Some people avoid taking metformin because it might cause a rare but dangerous side effect called lactic acidosis, the buildup of lactic acid in the blood. So doctors don’t prescribe it to people who have moderate kidney disease or heart failure.

However, another new study questions the basis of this concern about lactic acidosis from taking metformin. The Annals of Internal Medicine will publish this study in September, but it’s already online.

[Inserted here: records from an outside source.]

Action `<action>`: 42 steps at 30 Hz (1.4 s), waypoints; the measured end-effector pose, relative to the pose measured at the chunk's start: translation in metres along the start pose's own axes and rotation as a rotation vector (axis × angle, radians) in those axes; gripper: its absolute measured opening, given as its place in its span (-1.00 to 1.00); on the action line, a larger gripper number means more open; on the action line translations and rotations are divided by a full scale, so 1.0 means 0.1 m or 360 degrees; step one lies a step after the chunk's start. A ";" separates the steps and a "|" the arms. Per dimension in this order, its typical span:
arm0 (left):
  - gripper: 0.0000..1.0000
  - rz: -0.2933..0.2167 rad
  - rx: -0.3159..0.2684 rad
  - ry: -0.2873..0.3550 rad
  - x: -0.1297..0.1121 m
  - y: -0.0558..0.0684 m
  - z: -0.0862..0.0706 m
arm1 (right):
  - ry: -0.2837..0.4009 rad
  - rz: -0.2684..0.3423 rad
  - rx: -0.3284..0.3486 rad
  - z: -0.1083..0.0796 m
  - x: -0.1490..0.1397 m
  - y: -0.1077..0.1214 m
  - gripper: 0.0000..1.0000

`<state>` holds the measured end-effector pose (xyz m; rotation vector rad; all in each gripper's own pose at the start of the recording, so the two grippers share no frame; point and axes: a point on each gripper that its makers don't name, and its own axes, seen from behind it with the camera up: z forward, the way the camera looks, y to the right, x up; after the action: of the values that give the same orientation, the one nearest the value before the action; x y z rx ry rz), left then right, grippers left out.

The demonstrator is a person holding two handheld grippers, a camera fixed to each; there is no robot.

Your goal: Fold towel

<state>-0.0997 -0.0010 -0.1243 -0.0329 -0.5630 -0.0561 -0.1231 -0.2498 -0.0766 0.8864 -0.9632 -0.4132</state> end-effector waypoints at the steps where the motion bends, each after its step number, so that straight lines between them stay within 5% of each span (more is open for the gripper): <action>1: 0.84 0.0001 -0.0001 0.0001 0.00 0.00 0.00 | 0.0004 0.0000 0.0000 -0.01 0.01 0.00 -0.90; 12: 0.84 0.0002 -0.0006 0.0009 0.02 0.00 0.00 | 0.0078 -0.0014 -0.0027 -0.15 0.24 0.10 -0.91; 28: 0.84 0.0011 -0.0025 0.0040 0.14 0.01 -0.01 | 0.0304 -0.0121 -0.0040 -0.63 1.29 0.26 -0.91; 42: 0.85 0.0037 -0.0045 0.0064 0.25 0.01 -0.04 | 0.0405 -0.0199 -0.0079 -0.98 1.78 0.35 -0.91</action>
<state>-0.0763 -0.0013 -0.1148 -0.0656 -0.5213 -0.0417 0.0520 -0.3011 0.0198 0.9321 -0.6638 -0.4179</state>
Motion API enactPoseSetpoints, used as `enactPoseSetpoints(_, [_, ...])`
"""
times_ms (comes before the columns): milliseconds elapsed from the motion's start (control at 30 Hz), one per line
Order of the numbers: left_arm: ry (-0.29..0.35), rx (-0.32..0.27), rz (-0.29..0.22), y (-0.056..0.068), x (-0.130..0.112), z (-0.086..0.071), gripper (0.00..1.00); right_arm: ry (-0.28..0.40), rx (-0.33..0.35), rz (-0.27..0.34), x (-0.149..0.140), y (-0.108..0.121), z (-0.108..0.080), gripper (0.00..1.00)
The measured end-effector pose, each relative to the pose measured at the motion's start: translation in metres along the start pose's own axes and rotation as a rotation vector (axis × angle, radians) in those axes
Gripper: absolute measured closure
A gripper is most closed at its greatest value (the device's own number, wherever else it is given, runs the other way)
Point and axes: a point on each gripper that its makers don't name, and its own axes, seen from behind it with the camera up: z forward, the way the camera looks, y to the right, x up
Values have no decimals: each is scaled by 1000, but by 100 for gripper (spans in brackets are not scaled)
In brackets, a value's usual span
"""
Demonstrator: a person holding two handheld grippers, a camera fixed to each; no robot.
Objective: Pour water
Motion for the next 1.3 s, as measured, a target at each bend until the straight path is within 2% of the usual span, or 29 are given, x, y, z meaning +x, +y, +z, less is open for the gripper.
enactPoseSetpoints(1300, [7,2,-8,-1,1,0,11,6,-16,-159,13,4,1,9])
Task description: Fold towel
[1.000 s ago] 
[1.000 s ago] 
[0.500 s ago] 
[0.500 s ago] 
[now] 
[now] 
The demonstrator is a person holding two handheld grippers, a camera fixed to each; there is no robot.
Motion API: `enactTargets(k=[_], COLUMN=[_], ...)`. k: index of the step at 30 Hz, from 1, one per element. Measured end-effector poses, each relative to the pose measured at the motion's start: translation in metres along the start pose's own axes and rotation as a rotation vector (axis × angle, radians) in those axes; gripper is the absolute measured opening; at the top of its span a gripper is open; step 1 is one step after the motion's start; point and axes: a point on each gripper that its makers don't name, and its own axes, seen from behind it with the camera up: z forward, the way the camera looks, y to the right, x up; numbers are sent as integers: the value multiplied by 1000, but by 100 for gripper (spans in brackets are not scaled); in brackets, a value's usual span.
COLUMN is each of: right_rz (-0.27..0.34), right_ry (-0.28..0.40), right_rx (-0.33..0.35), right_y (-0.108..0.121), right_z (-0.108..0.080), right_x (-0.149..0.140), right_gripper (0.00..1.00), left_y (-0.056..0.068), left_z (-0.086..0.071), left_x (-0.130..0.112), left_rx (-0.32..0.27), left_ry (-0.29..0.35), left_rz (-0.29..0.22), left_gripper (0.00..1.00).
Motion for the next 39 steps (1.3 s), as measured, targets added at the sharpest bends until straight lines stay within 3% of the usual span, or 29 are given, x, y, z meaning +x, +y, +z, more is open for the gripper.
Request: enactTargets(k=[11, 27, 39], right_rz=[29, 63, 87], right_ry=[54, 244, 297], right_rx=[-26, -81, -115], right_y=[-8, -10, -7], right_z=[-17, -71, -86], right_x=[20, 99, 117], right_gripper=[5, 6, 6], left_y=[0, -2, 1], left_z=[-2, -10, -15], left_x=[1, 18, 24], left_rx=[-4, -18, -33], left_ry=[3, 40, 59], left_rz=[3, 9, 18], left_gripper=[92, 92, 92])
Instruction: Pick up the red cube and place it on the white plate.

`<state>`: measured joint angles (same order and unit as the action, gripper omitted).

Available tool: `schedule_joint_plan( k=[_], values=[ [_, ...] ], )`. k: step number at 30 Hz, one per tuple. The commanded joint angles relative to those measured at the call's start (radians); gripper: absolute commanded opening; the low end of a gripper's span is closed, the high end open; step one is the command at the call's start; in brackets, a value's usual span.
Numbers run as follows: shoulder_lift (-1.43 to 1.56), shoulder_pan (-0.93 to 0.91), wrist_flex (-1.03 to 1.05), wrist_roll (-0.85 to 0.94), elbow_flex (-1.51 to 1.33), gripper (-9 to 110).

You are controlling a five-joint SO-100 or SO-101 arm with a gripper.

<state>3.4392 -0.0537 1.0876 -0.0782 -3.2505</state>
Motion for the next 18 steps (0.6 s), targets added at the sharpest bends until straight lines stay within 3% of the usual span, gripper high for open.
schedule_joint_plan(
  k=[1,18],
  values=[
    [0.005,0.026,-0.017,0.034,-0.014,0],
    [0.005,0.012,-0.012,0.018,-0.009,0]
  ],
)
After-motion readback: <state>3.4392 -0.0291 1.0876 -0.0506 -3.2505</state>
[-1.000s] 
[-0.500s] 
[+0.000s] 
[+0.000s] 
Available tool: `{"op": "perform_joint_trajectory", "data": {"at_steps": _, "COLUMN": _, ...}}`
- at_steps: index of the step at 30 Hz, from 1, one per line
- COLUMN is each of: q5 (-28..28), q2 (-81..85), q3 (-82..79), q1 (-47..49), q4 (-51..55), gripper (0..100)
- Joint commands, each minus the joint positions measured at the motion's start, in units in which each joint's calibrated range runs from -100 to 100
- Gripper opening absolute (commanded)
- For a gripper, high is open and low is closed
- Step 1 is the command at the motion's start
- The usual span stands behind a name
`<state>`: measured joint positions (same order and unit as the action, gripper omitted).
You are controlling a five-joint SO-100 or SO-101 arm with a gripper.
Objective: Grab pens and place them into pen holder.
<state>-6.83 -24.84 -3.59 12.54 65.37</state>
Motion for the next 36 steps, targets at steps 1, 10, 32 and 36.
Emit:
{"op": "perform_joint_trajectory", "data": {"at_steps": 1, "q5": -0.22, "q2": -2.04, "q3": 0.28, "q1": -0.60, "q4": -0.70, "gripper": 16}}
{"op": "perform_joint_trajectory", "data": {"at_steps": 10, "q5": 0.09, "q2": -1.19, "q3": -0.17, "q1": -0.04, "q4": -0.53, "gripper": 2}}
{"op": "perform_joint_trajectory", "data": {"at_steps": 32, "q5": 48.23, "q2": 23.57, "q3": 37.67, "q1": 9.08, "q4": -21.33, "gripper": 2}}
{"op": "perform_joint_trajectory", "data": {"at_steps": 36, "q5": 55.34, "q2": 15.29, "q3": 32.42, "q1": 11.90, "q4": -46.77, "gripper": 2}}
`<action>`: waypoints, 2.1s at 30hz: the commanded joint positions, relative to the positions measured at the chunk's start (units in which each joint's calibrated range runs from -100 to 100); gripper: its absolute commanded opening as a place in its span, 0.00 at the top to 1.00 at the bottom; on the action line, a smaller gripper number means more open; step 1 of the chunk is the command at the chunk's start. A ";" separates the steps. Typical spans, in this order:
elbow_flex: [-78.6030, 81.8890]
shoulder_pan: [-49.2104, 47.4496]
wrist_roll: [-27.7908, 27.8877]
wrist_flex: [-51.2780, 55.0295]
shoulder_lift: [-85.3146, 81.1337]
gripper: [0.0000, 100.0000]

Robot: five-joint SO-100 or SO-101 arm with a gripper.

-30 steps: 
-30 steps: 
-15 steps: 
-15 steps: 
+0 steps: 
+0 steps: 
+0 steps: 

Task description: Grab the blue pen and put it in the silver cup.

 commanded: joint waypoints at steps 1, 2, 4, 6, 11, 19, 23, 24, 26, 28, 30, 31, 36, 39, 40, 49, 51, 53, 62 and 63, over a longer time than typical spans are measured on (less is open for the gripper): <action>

The federal Agency for Healthcare Research and Quality commissioned this analysis of diabetes drugs in 2005. Its goal was to do the first in-depth comparison of the many oral medications that came out in the previous decade, as well as the sulfonylureas, which been available for half a century. The report didn’t evaluate insulin or other injected diabetes drugs like Byetta.

A key finding of this report is that they found no “evidence of an elevated risk for lactic acidosis in patients taking metformin compared with other oral diabetes agents.” The evidence for metformin-induced lactic acidosis stems mainly from about 300 case reports. “We suspect that apparent cases of ‘metformin-induced lactic acidosis’ may have been overreported,” because an earlier drug in the same class, phenformin, unequivocally did cause lactic acidosis.

Aside from this concern, metformin appears remarkably safe and effective in reducing blood glucose. It certainly doesn’t cause weight gain, and may in fact lead to a little weight loss. It is even much less expensive than Avandia.

Why then don’t doctors prescribe metformin even more often than they do? Partly it is because some people experience nausea from it. But I know from my own experience of taking metformin up until a year ago that when people start it at small doses and work up to larger ones, you can usually avoid that problem.

I suspect that the reason so many people are still using Avandia is because the manufacturer, GlaxoSmithKline, markets it so well. Because metformin is an inexpensive generic drug, there’s just not that much money in it for the pharmaceutical companies. And cost is all the more reason for people who are still using Avandia to try to persuade their doctors to switch them to metformin.

Januvia and Byetta are more expensive than metformin. But unlike Avandia, they help us control our blood glucose while not causing cause heart attacks or weight gain. And as I have reported here in several articles, Byetta can help us to lose a lot of weight.

This article is based on an earlier version of my article published by HealthCentral.